The Death of the Gold Bull May Be Greatly Exaggerated -- Miner / Bullion Ratio at an Extreme Low


There was an opinion making the rounds today from a chief strategist named Suttmeier that the gold bull market was over because the 50 day moving average has fallen below the 200 day moving average for gold, commonly called a 'death cross.'

Interestingly enough he calls for a trading range, and not a further significant decline in gold, but rather a 5% trading range 'for years.'

During the financial crisis in 2008 gold corrected and consolidated for about one year. In each of the prior three 'death crosses' on the chart the period was about three to six months.

Below is a longer term gold chart that shows that the 50 day moving average has fallen below the 200 day moving average at least four previous times since 2003.

Each time this happened it has marked a consolidation and correction that resulted in gold moving another leg higher and sometimes sharply higher after a prolonged correction. This is climbing the classic 'wall of worry.'

Perhaps it will be different this time. But not based on anything I have seen in technical analysis such as this. 

The fundamental drivers of the gold bull market not only remain intact, but seem to be even more compelling based on the fact that central banks have turned net buyers for the first time in over twenty years, as well as recent events in the currency wars regarding the value and security of sovereign debt, which is exactly what the substance of a fiat currency is:  sovereign debt of zero duration.
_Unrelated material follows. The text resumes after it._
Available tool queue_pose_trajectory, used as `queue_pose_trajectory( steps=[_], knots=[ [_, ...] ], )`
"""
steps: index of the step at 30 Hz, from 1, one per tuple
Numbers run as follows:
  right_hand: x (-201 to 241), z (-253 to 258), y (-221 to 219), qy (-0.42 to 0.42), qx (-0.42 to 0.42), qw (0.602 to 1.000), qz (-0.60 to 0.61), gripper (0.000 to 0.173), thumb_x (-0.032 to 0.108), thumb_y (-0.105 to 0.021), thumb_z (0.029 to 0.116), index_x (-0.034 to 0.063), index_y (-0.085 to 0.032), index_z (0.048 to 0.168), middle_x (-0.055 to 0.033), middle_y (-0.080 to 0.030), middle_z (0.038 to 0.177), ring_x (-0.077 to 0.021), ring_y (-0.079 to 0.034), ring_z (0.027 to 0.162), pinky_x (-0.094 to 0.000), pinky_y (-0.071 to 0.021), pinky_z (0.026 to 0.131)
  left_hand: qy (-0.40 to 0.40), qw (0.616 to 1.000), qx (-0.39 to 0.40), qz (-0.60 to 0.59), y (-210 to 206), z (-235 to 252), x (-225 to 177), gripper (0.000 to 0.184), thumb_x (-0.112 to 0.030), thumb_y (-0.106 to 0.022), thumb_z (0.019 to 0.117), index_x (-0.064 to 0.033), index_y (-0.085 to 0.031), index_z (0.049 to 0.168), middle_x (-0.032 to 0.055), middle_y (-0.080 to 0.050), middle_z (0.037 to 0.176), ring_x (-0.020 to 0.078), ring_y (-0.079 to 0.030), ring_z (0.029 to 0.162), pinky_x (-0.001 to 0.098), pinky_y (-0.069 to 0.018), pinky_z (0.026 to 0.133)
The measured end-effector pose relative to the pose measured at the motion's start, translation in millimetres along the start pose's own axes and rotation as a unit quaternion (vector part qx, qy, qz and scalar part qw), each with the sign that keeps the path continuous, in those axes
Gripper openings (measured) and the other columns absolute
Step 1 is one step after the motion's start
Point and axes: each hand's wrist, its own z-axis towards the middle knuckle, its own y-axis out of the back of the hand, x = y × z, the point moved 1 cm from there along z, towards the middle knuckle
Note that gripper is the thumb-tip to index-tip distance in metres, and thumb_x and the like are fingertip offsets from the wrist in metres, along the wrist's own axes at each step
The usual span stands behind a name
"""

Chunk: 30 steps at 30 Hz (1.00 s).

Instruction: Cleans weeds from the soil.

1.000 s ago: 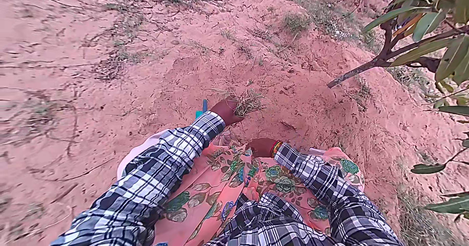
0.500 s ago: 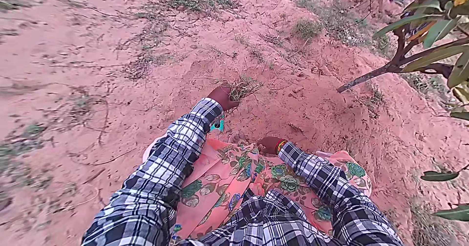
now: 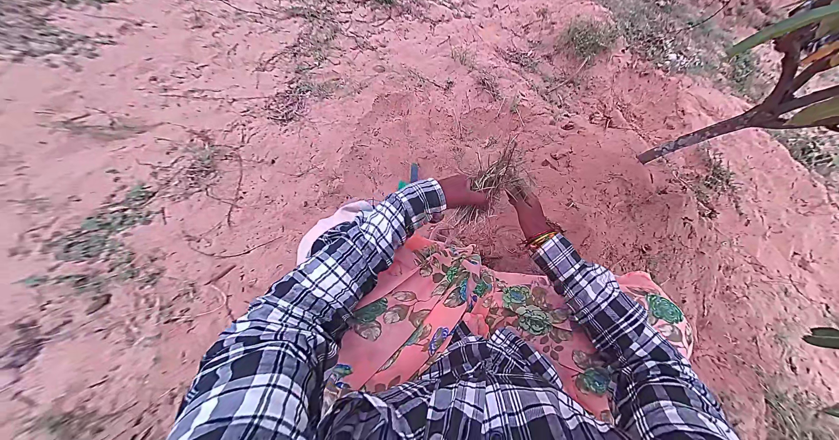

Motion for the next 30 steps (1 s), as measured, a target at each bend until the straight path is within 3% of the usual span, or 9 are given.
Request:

Thanks to my friend Nick Laird of Sharelynx.com who has one of the best and most diverse collections of online charts around.

If Europe should collapse and bullion enter a protracted trading range, one might consider buying mining shares of high quality that pay dividends, as they are now quite cheap as shown by the XAU - bullion ratio in the second chart.

As a reminder, in times of crisis I tend to find a safer haven in bullion than in miners, and in gold rather than silver. So let's see what happens in the Greek elections this month, and in the next Fed meeting shortly afterwards.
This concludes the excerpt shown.